| WORK REQUIRED |
Locate the word "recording" in the material, then show every line that holds it.

| PROVIDED DATA |
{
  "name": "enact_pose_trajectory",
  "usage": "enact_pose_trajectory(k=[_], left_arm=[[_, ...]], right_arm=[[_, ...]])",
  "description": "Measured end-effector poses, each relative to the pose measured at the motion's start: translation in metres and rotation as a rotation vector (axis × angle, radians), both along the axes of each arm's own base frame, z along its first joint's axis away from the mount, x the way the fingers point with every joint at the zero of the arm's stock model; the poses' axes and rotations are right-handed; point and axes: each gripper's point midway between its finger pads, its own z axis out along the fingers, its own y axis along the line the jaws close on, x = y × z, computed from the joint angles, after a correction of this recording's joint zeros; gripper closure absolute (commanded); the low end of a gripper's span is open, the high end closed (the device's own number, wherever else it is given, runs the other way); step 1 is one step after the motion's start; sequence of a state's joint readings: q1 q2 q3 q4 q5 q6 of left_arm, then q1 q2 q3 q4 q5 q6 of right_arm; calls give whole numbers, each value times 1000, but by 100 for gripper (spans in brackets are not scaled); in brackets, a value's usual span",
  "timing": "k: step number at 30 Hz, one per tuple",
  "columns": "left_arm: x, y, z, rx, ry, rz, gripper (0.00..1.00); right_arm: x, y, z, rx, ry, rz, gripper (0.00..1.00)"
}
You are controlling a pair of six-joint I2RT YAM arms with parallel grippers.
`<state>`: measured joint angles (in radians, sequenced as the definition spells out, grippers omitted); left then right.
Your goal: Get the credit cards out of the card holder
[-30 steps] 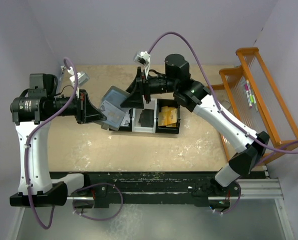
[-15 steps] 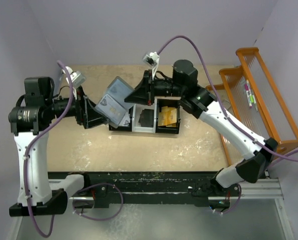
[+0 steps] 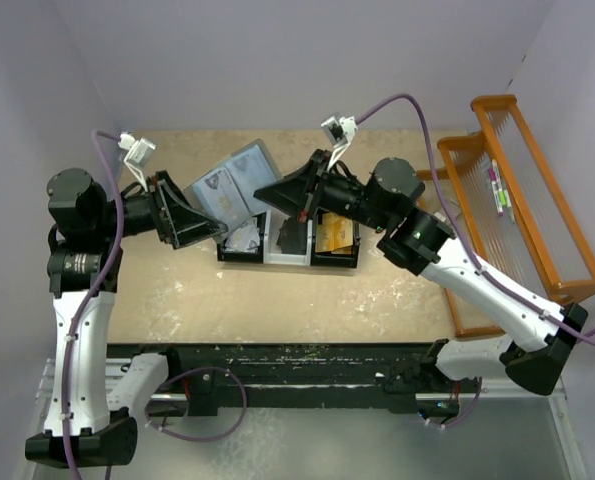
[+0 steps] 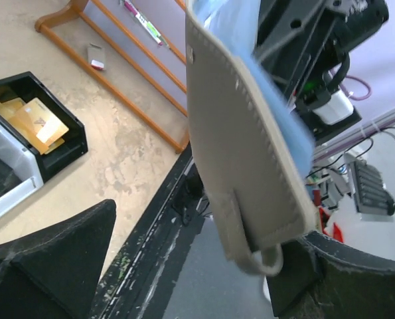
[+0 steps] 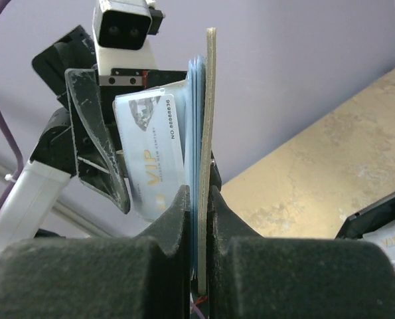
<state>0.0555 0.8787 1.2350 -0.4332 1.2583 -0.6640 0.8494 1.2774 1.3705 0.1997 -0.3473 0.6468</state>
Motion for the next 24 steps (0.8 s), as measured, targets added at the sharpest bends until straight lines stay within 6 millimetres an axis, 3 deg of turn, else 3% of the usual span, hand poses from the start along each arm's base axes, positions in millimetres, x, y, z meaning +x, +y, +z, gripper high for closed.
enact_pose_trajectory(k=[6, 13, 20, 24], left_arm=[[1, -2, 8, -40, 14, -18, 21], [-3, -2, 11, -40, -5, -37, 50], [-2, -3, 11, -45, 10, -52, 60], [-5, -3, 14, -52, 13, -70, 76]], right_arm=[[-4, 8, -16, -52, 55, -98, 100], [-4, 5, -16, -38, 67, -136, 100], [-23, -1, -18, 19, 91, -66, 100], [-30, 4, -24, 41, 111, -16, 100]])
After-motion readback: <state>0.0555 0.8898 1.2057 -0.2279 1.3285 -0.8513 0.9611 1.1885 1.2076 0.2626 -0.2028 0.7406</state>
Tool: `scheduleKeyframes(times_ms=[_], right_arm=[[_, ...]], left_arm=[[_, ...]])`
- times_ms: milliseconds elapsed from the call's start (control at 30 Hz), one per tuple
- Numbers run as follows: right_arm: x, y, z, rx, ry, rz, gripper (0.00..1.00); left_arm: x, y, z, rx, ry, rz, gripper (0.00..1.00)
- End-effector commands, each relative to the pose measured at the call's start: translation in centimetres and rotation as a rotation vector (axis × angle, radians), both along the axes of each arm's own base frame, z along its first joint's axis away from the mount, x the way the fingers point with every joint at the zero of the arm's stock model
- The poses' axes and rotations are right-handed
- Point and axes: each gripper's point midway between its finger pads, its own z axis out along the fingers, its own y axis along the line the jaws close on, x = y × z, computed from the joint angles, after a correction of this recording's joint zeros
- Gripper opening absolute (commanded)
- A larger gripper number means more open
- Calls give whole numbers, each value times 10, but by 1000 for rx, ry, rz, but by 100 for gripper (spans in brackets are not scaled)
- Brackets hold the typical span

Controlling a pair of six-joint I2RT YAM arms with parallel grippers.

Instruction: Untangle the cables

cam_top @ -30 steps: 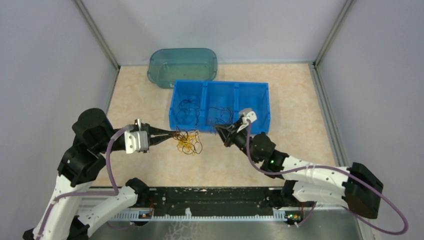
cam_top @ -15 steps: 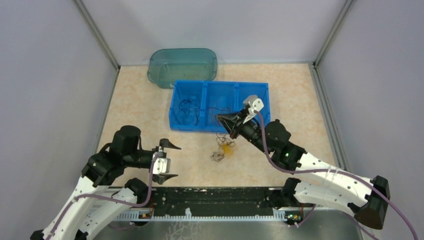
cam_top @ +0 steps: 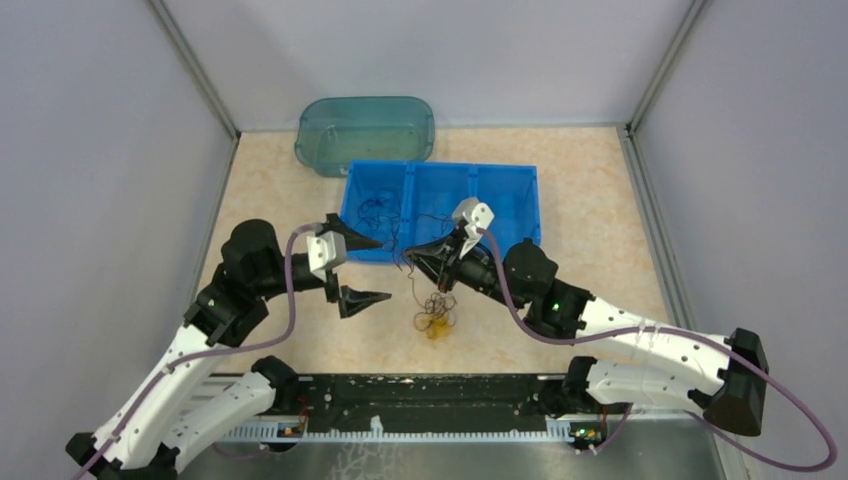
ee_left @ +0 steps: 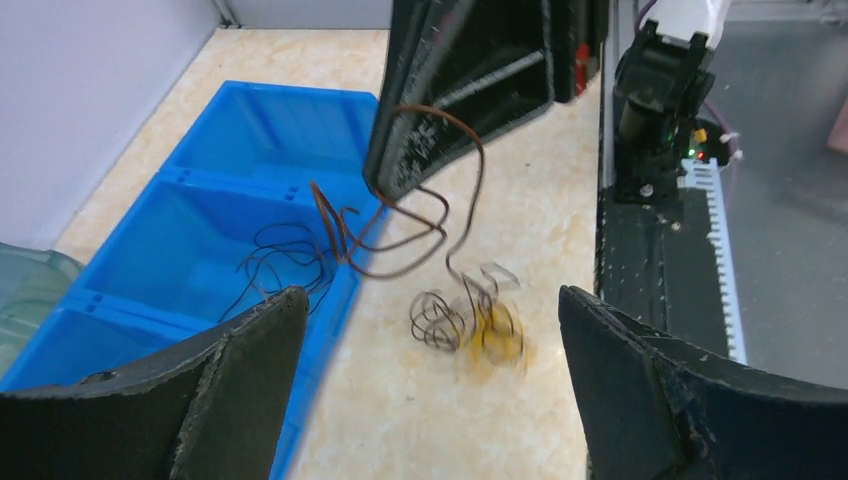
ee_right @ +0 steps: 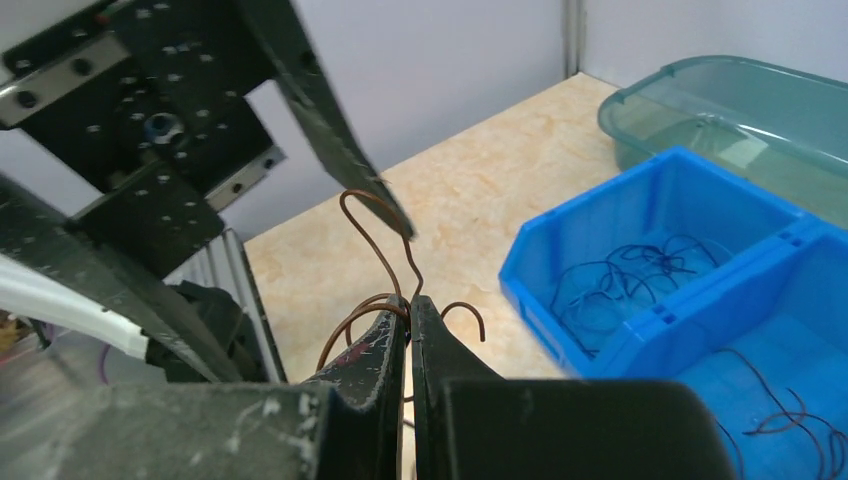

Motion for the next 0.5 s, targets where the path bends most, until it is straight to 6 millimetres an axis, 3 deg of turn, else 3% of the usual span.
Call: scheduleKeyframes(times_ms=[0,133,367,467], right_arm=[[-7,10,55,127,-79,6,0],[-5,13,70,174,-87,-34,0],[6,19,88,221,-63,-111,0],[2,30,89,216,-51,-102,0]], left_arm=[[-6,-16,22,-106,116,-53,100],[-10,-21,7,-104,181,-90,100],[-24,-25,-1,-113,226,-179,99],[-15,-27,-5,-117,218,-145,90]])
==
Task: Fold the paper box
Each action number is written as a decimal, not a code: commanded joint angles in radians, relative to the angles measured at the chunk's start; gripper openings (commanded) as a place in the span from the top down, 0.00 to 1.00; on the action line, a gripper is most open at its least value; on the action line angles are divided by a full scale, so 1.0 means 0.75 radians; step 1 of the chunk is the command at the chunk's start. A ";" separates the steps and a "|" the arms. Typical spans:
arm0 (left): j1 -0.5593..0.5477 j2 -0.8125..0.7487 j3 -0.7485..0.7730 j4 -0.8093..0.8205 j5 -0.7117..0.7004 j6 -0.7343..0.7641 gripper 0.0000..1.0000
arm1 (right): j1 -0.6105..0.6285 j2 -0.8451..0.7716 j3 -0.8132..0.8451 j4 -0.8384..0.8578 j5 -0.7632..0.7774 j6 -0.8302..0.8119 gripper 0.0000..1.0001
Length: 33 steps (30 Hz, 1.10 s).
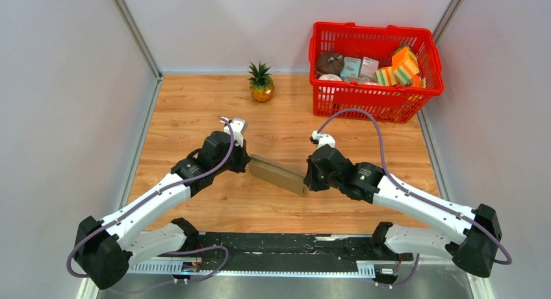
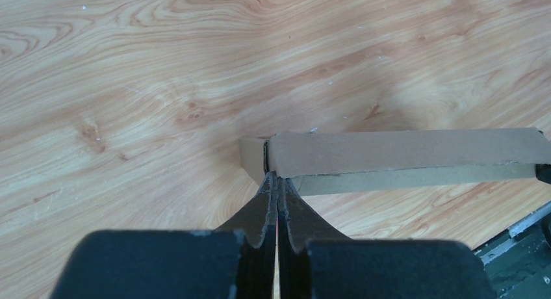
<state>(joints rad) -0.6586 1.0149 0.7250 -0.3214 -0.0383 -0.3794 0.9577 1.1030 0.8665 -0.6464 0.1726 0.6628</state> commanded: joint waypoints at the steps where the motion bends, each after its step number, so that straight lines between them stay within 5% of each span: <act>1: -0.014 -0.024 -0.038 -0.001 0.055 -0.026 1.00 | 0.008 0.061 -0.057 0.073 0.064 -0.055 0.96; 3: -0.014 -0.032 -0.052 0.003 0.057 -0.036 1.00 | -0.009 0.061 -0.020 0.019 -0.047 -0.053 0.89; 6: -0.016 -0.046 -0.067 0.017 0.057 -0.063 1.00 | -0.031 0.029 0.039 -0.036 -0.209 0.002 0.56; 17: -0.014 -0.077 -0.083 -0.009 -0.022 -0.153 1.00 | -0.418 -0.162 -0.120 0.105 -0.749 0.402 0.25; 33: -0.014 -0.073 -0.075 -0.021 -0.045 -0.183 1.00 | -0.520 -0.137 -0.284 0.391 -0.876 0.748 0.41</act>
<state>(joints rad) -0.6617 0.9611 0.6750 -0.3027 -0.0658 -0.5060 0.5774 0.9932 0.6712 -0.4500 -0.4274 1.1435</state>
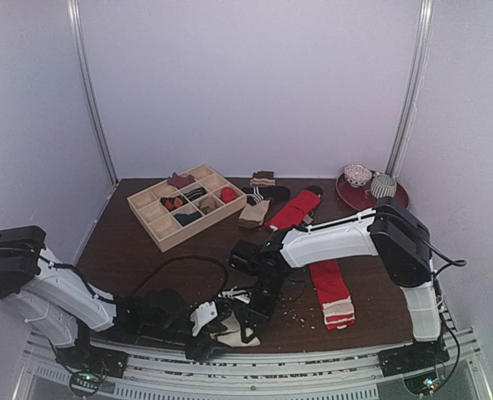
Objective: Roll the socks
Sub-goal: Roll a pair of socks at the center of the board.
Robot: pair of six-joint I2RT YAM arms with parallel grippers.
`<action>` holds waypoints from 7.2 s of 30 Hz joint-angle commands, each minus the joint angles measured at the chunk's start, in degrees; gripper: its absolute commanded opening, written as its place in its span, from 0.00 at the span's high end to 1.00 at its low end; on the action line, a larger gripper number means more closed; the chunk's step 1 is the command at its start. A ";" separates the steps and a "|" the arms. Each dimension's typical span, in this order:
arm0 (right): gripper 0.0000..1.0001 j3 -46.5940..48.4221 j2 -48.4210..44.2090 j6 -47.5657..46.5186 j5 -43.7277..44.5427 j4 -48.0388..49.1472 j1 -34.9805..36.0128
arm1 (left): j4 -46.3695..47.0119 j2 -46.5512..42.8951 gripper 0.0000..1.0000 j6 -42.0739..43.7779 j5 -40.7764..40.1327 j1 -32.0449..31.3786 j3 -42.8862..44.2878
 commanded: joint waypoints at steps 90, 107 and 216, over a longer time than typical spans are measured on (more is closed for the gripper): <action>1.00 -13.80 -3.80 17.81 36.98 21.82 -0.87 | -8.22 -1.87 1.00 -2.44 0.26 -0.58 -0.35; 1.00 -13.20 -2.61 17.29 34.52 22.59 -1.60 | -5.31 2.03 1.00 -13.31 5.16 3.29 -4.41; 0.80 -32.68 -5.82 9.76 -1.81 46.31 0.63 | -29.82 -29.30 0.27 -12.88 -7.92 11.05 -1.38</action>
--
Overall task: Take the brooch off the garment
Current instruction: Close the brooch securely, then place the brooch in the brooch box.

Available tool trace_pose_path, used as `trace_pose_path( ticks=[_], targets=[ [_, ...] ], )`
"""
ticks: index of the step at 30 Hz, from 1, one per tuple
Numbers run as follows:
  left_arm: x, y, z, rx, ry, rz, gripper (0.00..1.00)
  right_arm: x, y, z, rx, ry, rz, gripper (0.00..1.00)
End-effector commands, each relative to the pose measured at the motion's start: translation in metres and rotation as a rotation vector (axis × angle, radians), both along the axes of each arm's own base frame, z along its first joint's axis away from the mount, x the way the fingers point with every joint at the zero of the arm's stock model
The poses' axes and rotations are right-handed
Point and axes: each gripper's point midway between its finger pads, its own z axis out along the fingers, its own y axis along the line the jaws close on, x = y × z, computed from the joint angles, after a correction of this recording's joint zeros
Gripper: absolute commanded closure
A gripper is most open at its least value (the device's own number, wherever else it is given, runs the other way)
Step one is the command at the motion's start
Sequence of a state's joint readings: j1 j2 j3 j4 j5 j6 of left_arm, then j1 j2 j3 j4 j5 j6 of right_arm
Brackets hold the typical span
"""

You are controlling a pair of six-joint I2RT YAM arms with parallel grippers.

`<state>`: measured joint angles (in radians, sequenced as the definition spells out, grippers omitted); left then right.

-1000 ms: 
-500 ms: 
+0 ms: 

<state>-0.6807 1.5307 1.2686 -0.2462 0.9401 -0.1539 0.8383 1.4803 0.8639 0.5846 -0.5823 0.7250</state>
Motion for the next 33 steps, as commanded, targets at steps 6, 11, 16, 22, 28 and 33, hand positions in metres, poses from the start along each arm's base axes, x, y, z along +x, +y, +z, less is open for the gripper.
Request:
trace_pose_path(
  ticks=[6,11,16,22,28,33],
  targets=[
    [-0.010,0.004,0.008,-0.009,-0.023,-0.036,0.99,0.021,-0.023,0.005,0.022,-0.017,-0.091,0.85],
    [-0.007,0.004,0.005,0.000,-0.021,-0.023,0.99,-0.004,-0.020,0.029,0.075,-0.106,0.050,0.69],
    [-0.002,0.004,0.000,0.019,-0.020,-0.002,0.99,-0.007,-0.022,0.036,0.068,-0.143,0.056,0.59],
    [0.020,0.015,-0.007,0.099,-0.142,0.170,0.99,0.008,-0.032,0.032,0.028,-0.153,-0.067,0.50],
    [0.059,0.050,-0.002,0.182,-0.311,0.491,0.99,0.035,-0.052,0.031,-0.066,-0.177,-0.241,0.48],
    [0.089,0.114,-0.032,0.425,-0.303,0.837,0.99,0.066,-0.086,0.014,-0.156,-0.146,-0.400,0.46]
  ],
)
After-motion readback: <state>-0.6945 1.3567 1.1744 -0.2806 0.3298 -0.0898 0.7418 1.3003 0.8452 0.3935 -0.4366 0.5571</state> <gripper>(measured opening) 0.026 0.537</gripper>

| YOUR SOLUTION |
  "description": "Measured end-effector poses, each relative to the pose measured at the motion's start: translation in metres and rotation as a rotation vector (axis × angle, radians), both along the axes of each arm's own base frame, z along its first joint's axis away from the mount, x the way the fingers point with every joint at the zero of the arm's stock model; the poses' axes and rotations are right-handed; point and axes: each gripper's point midway between its finger pads, its own z axis out along the fingers, its own y axis along the line the jaws close on, x = y × z, computed from the joint angles, after a correction of this recording's joint zeros; gripper closure absolute (commanded); the low end of a gripper's span is open, the high end closed (the device's own number, wherever else it is given, runs the other way); step 1 is one step after the motion's start; sequence of a state's joint readings: q1 q2 q3 q4 q5 q6 of left_arm, then q1 q2 q3 q4 q5 q6 of right_arm; calls give whole numbers, each value times 1000, but by 100 for gripper (spans in brackets are not scaled); in brackets, a value's usual span",
- Point and axes: each gripper's point midway between its finger pads, its own z axis out along the fingers, its own y axis along the line the jaws close on, x = y × z, computed from the joint angles, after a correction of this recording's joint zeros
Point and axes: each gripper's point midway between its finger pads, its own z axis out along the fingers, its own y axis along the line the jaws close on, x = y × z, computed from the joint angles, after a correction of this recording's joint zeros

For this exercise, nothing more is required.